What the exercise asks: Print, from the listing below, the lines starting at the line containing "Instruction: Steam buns" and ending at the line containing "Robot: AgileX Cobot", exactly as they stand, and print nothing else.

Information shown:
───
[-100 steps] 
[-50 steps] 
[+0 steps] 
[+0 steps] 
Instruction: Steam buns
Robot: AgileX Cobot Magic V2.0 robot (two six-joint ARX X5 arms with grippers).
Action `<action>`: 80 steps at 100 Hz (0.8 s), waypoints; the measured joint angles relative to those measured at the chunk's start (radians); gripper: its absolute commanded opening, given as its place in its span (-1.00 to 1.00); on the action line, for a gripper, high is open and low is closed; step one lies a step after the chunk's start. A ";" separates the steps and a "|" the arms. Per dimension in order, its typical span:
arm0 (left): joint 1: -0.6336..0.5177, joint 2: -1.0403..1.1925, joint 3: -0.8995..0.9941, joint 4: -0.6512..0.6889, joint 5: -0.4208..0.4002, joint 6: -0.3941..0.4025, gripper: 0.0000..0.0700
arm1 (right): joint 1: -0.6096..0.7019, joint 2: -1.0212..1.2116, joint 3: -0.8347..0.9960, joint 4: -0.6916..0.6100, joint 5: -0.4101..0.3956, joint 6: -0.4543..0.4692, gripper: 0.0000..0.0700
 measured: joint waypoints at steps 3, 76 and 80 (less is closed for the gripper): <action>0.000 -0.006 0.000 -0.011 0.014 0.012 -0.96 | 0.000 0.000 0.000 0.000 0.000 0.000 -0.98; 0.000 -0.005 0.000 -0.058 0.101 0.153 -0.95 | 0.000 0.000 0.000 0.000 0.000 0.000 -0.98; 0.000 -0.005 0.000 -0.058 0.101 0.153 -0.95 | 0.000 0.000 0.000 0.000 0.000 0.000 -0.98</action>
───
Solution:
Instruction: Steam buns
Robot: AgileX Cobot Magic V2.0 robot (two six-joint ARX X5 arms with grippers).

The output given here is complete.